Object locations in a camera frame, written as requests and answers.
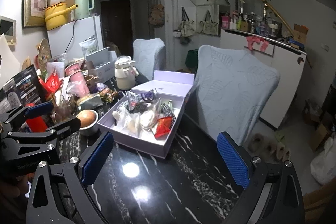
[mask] purple gift box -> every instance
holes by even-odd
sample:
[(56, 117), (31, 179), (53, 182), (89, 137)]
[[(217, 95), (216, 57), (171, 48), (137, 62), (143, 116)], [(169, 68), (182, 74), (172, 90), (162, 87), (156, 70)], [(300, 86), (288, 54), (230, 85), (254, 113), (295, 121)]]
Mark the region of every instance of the purple gift box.
[(193, 83), (193, 74), (156, 70), (154, 71), (154, 79), (152, 81), (138, 85), (131, 90), (134, 93), (142, 93), (156, 89), (157, 95), (162, 98), (162, 101), (172, 100), (176, 120), (169, 134), (160, 137), (158, 140), (155, 139), (152, 133), (141, 134), (139, 137), (136, 137), (125, 132), (115, 130), (115, 119), (112, 116), (112, 112), (115, 111), (122, 102), (127, 100), (127, 96), (124, 96), (98, 121), (99, 128), (102, 132), (111, 132), (113, 134), (114, 141), (117, 143), (144, 153), (165, 158), (181, 121), (184, 106), (190, 96), (190, 90)]

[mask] slipper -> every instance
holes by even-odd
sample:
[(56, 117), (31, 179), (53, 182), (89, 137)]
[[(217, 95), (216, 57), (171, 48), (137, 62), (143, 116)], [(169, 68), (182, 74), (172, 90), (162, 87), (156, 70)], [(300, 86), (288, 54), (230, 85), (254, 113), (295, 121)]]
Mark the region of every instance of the slipper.
[(285, 145), (282, 142), (279, 142), (277, 144), (276, 158), (278, 160), (281, 160), (284, 154), (285, 154)]
[(292, 155), (292, 151), (289, 148), (285, 149), (285, 154), (283, 155), (282, 161), (290, 160)]
[(254, 136), (251, 138), (249, 145), (248, 145), (248, 149), (254, 153), (255, 151), (257, 151), (261, 144), (264, 141), (264, 136), (262, 136), (260, 133), (256, 133), (254, 134)]
[(265, 139), (263, 148), (259, 154), (263, 161), (267, 161), (276, 151), (277, 144), (274, 140)]

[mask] light blue chair cover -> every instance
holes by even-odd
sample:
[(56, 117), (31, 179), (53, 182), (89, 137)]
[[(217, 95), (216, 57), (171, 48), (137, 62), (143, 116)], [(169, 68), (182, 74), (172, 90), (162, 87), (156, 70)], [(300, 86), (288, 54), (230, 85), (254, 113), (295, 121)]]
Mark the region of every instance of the light blue chair cover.
[(139, 72), (139, 84), (153, 80), (154, 70), (163, 70), (166, 66), (164, 42), (159, 39), (137, 39), (133, 42), (134, 65)]
[(198, 59), (185, 113), (214, 140), (227, 131), (241, 145), (277, 88), (280, 75), (246, 50), (203, 45)]

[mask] brown egg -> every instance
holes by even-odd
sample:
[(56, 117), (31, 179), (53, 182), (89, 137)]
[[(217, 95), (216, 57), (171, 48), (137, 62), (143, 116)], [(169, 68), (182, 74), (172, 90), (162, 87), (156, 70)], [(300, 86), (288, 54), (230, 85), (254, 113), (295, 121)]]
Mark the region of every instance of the brown egg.
[(81, 128), (88, 127), (96, 120), (96, 114), (91, 110), (83, 110), (79, 112), (77, 118), (81, 120)]

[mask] brown door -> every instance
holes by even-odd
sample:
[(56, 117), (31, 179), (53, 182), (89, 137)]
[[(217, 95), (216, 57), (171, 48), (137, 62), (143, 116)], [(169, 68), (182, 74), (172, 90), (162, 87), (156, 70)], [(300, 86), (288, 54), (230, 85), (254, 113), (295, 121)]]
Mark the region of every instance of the brown door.
[(133, 57), (130, 0), (103, 1), (100, 6), (106, 46), (111, 41), (118, 46), (122, 55)]

=======

◆ **TASK STATEMENT**: Scan the material for "mask" and copy the lines that hold it.

◆ **EXPECTED ANSWER**:
[mask] purple gift box -> every instance
[mask] slipper -> every instance
[mask] light blue chair cover -> every instance
[mask] brown egg -> every instance
[mask] brown door -> every instance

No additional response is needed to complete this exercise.